A collection of alchemical quotations copied from a wide variety of carefully identified printed sources, demonstrative of Newton’s careful reading.  Many quotations are from Michael Maier’s Septimana philosophica  published in Frankfurt in 1620, of which Newton owned a copy (Harrison 1046), although its whereabouts are not known.
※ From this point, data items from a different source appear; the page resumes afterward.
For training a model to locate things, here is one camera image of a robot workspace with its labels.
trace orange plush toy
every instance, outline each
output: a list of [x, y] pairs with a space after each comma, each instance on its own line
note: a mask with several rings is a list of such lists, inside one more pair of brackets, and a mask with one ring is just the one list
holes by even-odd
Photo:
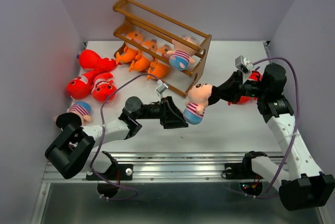
[[[152, 52], [156, 52], [157, 50], [157, 40], [151, 39], [145, 41], [142, 44], [143, 47], [147, 48]], [[129, 72], [131, 71], [144, 71], [150, 66], [150, 63], [154, 60], [154, 58], [147, 54], [146, 52], [139, 50], [138, 55], [135, 57], [135, 60], [132, 61]]]
[[[129, 32], [126, 35], [126, 38], [128, 38], [129, 40], [136, 42], [138, 44], [142, 44], [144, 41], [144, 37], [143, 34], [139, 31], [132, 31]], [[135, 57], [138, 55], [138, 49], [129, 44], [129, 43], [125, 43], [126, 46], [124, 48], [124, 54], [120, 55], [119, 52], [116, 53], [116, 63], [118, 64], [119, 62], [121, 63], [129, 63], [132, 62]]]
[[[168, 46], [167, 44], [165, 44], [157, 50], [156, 54], [161, 55], [163, 58], [169, 59], [166, 56], [166, 53], [169, 50], [172, 50], [172, 48]], [[150, 67], [148, 69], [148, 73], [155, 75], [159, 79], [166, 76], [169, 73], [169, 71], [170, 71], [170, 66], [158, 59], [155, 59], [153, 62], [151, 62]], [[153, 77], [148, 75], [147, 80], [149, 79], [153, 79]]]
[[[250, 77], [248, 78], [249, 80], [254, 80], [254, 81], [260, 81], [262, 79], [262, 74], [259, 73], [258, 71], [252, 71]], [[257, 100], [257, 98], [251, 98], [251, 97], [245, 97], [241, 96], [240, 100], [237, 102], [238, 105], [245, 104], [246, 102], [250, 100]]]

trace wooden shelf
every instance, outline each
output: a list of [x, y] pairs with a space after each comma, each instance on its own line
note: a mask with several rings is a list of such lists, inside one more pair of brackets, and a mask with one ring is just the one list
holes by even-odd
[[[119, 0], [114, 4], [113, 10], [125, 16], [124, 22], [114, 31], [114, 36], [168, 65], [170, 64], [167, 58], [128, 39], [126, 37], [127, 33], [134, 30], [140, 31], [143, 33], [146, 40], [155, 39], [157, 41], [158, 48], [165, 44], [173, 48], [172, 40], [175, 40], [196, 51], [193, 56], [196, 63], [189, 64], [186, 70], [180, 71], [185, 74], [186, 77], [179, 77], [179, 80], [180, 78], [190, 79], [189, 86], [184, 89], [181, 88], [178, 83], [173, 84], [174, 82], [171, 80], [170, 83], [166, 81], [170, 85], [171, 90], [184, 97], [187, 96], [189, 89], [191, 89], [191, 87], [201, 78], [203, 74], [211, 35], [207, 35], [171, 17], [137, 3], [134, 0]], [[182, 38], [182, 35], [194, 37], [198, 42], [198, 45], [187, 42]], [[120, 54], [123, 53], [123, 48], [124, 46], [118, 50]]]

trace red stuffed toy
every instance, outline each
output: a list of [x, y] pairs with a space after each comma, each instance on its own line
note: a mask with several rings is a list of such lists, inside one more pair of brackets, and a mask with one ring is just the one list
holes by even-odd
[[79, 55], [79, 64], [86, 71], [109, 72], [116, 68], [117, 64], [114, 59], [101, 58], [93, 50], [84, 50]]
[[66, 87], [66, 93], [74, 99], [87, 97], [92, 90], [94, 78], [102, 71], [89, 71], [71, 80]]
[[106, 98], [116, 91], [116, 87], [113, 86], [113, 75], [110, 72], [102, 73], [94, 79], [94, 87], [92, 89], [92, 96], [98, 102], [104, 102]]
[[[258, 71], [252, 71], [249, 80], [260, 81], [262, 79], [262, 74]], [[246, 102], [250, 101], [251, 97], [241, 96], [240, 100], [237, 102], [238, 105], [245, 104]]]

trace striped shirt
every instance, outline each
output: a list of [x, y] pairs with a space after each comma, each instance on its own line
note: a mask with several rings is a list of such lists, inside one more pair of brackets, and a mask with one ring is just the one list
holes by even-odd
[[203, 113], [202, 113], [201, 115], [199, 115], [199, 114], [197, 113], [197, 111], [196, 111], [196, 108], [197, 108], [198, 106], [199, 106], [199, 105], [196, 104], [196, 103], [188, 103], [187, 106], [186, 106], [186, 109], [187, 109], [190, 113], [192, 113], [193, 115], [203, 118], [203, 117], [204, 117], [204, 114], [205, 114], [205, 109], [204, 109]]
[[189, 59], [191, 58], [191, 56], [186, 53], [185, 51], [182, 50], [176, 50], [173, 55], [175, 55], [176, 57], [181, 57], [183, 59], [185, 59], [187, 62], [189, 62]]
[[69, 109], [69, 112], [74, 113], [75, 111], [82, 116], [89, 115], [88, 111], [81, 105], [71, 106], [71, 108]]
Maier’s Symbola aureae mensae duoodecim nationum,  Frankfurt, 1617 is also quoted (Newton’s copy is now in Jerusalem=Harrison 1048).  There is also one reference to his Hieroglyphica.

 Michael Maier (1566-1622) was a physician at the court of Rudolph II, who after Rudolf’s death in 1612 left Prague for Britain, where he published numerous books to support the truth of alchemy and hermetic philosophy, at a time when charlatans (as satirized by Ben Jonson in The Alchemist) abounded. Many of his works are illustrated with fine engravings. One has the impression that these sententiae have been carefully composed. The very first is a quotation from Turba philosophorum (possibly cited from the edition in Artis auriferae  of 1610), bolstered, as it were, by a quotation definitely taken from volume IV of Theatrum chemicum  (pp. 902 & 903) from the text Lilium tanquam de spinis erutum. The paragraph on page 3 beginning “Infantis philosophici parentes et nutrix (gold, silver & mercury [symbols])” has a build-up of references beginning with the Tabula smaragdina and Grasshoff, with precise references to the last line on p. 312, followed by Lull, Maier, and Laurentius Ventura. The different color of the ink here may suggest references added subsequently. Similarly the quotations from Artephius, Flamel, and Rosinus, as well as the last one “Liber Abre in Musaeo hermetico p. 33x” show us quite clearly how Newton moved around his books. Artephius and Flamel (generally spelled Flammel by Newton, who owned the 1624 English edition) belong together (cf. Harrison 1309, 1310, a French compilation, Philosophie naturelle de trois anciens philosophes, that abstracted both).  Rosinus is cited as printed in Artis auriferae  I, pp. 158-204, and the quotation from “Liber Abre” is from the top of p. 334 in the 1677 Musaeum hermeticum.  This manuscript must therefore postdate 1677 (at least in part) and probably dates from the 1680s..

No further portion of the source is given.